» What is being asked: Repeat the material below exactly, line for line.
(Beginning of Information supplied)
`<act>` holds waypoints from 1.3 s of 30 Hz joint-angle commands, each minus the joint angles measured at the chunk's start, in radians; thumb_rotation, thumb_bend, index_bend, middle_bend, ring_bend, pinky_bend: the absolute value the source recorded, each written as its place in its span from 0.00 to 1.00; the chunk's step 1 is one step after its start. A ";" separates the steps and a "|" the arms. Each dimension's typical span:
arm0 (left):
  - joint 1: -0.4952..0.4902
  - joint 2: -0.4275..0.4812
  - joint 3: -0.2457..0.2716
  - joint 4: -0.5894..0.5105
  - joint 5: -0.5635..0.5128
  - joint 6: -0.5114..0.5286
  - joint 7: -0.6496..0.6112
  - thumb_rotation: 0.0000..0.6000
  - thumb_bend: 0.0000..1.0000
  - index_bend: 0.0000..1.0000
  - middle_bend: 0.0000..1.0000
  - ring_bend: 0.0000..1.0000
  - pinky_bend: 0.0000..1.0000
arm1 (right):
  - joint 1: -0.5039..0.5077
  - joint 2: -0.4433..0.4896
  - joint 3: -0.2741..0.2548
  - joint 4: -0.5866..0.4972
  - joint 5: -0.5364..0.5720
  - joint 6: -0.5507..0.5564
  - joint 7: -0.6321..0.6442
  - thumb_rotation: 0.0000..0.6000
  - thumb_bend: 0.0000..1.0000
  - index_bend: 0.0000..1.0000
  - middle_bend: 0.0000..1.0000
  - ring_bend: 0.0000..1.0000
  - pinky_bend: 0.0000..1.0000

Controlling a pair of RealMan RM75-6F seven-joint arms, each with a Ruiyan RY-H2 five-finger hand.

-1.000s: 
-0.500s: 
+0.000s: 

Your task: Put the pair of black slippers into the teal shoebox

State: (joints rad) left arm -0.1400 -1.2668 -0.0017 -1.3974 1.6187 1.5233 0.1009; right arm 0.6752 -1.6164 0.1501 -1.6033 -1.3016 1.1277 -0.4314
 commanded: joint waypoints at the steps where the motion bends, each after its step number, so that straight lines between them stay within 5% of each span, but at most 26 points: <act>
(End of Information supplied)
» Solution for this exercise:
`<act>` holds waypoints from 1.3 s of 30 Hz joint-angle commands, each minus the joint angles measured at the chunk's start, in radians; thumb_rotation, thumb_bend, index_bend, middle_bend, ring_bend, pinky_bend: the absolute value the source recorded, each written as its place in its span from 0.00 to 1.00; the chunk's step 1 is one step after its start. A ";" separates the steps and a "|" the arms. Each dimension's typical span:
arm0 (left):
  - joint 1: -0.4952..0.4902
  - joint 2: -0.4275..0.4812
  - joint 3: -0.2457..0.2716
  - joint 4: -0.5894..0.5105
  - joint 5: -0.5635..0.5128
  - joint 6: -0.5114..0.5286
  - joint 7: -0.6496..0.6112
  - thumb_rotation: 0.0000..0.6000
  - thumb_bend: 0.0000..1.0000
  - index_bend: 0.0000..1.0000
  - middle_bend: 0.0000..1.0000
  - ring_bend: 0.0000..1.0000
  - pinky_bend: 0.0000..1.0000
arm1 (right):
  - joint 1: -0.5039..0.5077
  - joint 2: -0.4433..0.4896
  - joint 3: -0.2741..0.2548
  - joint 4: -0.5866..0.4972
  - joint 5: -0.5364..0.5720
  - joint 6: -0.5507..0.5564
  - joint 7: -0.6321..0.6442
  - thumb_rotation: 0.0000..0.6000
  - thumb_bend: 0.0000..1.0000
  - index_bend: 0.0000..1.0000
  - middle_bend: 0.0000..1.0000
  - ring_bend: 0.0000..1.0000
  - pinky_bend: 0.0000..1.0000

Controlling a pair of RealMan RM75-6F seven-joint arms, each with a Ruiyan RY-H2 five-finger hand.

-1.000s: 
-0.500s: 
+0.000s: 

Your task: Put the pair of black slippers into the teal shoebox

State: (joints rad) left arm -0.1400 -1.2668 -0.0017 -1.3974 1.6187 1.5233 0.1009; right arm 0.6752 -1.6164 0.1501 -1.6033 -1.3016 1.1277 -0.4314
 commanded: joint waypoints at the steps where the motion bends, each after its step number, so that straight lines between them stay within 5% of each span, but at most 26 points: <act>

The answer given is complete.